A local research facility that went out of business donated 19 small rabbit cages. Mostly the cages were stored. But in an emergency they could be used as temporary housing. Rabbits could stay there until a foster home or a larger cage opened.

During the Jesusita Fire in 2009, BUNS filled to the rafters. A BUNS foster home and a rabbit border had to be evacuated. One of our volunteers, Andrea, turned her backyard into a bunny refuge for our BUNS fosters. Meanwhile, evacuees were bringing their rabbits to the shelter. Jean, whose own fosters were evacuated to Andrea’s, spent the night at the shelter. Each time a new rabbit arrived, she would pull an emergency cage from storage. She set it on top of a hutch added a litter box, food and water. The shelter stayed open all night receiving dogs, cats and rabbits.

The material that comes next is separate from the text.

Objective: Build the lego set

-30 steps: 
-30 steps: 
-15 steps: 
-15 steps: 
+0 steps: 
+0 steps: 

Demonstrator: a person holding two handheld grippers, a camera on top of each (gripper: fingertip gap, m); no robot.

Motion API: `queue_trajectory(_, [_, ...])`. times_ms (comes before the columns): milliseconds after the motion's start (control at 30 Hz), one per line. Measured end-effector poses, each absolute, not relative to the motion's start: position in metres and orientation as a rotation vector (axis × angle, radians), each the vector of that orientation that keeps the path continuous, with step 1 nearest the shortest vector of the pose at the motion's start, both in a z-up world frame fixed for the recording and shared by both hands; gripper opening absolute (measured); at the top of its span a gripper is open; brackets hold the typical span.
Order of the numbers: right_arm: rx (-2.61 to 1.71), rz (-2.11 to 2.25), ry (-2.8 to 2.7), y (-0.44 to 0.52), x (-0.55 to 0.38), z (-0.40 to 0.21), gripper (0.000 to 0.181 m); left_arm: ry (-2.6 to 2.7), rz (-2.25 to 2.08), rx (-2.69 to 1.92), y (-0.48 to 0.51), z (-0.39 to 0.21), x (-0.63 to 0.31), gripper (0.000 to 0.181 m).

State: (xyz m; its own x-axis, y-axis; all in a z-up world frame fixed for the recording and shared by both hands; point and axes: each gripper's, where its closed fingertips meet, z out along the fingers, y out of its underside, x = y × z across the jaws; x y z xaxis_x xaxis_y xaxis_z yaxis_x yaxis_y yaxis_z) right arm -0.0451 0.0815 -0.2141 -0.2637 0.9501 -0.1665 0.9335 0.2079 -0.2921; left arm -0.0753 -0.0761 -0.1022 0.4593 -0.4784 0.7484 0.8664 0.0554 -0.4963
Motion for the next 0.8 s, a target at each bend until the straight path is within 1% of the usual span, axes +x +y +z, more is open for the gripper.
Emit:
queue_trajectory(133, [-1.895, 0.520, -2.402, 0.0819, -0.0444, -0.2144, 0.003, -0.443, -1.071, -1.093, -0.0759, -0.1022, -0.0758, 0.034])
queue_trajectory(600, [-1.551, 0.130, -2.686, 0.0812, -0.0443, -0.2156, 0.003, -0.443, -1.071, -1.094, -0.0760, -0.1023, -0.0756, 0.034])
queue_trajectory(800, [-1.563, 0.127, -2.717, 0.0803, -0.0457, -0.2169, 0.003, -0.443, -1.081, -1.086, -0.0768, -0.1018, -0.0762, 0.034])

The next morning BUNS volunteers appeared without being asked. Everyone worked extra shifts: checking new rabbits, trimming nails, cleaning and feeding. Our wonderful volunteers kept this up until people were able to return to their homes and claim their bunnies.

And so it goes, once every one or two years we get a large group of rabbits. Overnight the shelter population can double. Our last big group was the Christmas rabbits. Twenty eight rabbits arrived in December 2013. We still have 12 of this group at the shelter.

When the next fire happens. When the next family whose breeding got out of control arrives, BUNS will be there for you and for the rabbits.